=== Records provided ===
_ _ _

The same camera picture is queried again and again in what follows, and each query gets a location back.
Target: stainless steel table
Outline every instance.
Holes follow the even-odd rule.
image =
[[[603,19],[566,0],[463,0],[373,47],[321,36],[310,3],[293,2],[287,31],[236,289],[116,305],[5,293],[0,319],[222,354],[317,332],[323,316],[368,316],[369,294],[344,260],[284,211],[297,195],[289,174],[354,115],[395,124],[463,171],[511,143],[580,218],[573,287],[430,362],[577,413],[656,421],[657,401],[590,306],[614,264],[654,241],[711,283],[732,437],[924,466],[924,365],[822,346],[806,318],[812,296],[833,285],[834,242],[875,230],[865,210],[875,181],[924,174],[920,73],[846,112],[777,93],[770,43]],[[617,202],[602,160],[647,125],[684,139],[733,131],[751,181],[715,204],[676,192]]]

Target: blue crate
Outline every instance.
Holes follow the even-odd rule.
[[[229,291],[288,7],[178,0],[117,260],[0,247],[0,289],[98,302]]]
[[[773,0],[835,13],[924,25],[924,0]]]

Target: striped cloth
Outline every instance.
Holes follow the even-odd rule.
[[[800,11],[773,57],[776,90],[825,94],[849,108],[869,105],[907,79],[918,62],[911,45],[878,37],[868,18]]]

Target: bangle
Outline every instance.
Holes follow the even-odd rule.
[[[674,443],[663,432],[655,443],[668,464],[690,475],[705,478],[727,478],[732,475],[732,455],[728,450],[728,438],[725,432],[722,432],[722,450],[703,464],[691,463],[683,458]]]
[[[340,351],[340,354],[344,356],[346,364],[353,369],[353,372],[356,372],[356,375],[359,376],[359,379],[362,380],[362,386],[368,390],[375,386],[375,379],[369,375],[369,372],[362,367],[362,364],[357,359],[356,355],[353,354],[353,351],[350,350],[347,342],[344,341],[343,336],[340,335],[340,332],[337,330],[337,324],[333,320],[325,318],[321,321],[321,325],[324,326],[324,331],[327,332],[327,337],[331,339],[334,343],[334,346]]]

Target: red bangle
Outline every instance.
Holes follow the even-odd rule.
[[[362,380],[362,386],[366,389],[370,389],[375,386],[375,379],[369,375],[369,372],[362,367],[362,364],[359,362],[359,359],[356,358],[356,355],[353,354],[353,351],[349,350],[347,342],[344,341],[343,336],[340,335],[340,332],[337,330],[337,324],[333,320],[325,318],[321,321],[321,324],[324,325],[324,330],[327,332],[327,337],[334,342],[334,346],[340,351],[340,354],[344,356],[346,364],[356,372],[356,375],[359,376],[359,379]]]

_ _ _

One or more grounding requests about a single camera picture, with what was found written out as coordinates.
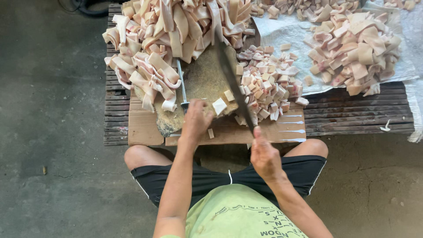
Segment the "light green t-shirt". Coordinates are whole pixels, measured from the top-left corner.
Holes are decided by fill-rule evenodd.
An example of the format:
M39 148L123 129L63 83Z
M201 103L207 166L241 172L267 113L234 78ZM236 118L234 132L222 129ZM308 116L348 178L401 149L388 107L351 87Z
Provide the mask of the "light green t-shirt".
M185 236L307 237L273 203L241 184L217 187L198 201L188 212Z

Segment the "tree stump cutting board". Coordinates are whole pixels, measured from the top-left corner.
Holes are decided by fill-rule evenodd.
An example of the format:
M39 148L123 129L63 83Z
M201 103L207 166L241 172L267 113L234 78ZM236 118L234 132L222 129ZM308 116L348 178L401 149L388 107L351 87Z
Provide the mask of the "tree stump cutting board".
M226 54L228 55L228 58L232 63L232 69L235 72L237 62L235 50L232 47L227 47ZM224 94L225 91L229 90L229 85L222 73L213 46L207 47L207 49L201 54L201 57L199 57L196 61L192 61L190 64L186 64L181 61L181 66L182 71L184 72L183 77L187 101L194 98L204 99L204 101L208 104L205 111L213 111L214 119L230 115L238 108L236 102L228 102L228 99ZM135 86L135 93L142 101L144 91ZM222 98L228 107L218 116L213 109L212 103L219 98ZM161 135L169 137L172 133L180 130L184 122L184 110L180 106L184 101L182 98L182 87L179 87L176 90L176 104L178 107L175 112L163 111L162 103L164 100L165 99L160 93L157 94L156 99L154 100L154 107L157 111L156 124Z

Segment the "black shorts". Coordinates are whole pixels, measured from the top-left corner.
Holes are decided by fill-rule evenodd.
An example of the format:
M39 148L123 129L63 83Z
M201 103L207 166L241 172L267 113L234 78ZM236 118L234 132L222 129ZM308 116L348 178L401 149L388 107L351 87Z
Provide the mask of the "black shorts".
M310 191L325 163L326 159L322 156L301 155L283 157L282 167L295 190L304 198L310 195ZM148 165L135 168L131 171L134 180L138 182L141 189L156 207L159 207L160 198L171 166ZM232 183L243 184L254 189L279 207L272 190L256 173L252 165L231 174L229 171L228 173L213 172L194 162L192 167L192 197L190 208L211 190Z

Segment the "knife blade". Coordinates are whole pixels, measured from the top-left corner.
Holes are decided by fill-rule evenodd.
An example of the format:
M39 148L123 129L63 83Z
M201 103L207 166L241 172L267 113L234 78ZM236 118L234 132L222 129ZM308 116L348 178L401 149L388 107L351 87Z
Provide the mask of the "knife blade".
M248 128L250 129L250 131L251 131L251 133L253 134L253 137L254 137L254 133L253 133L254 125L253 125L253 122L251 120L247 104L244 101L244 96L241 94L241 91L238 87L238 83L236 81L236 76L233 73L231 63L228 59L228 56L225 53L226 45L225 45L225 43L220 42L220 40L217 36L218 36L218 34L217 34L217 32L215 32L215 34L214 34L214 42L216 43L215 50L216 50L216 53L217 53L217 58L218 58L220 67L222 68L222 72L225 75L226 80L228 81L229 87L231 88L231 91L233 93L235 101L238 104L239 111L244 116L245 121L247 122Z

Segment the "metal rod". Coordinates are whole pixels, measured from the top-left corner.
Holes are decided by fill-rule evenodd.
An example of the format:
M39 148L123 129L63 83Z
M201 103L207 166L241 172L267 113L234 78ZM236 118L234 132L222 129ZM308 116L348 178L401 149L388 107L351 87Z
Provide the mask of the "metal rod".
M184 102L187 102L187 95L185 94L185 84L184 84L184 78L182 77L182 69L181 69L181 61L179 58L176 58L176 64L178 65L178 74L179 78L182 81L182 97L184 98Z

_ _ _

=== Exercise objective ===
Pick every line of the data that includes the string "what".

=== Exercise result ===
The same camera picture is queried again and again in what follows, and each query gets a location back.
One or more grounding requests about a single camera picture, with what was found written out as coordinates.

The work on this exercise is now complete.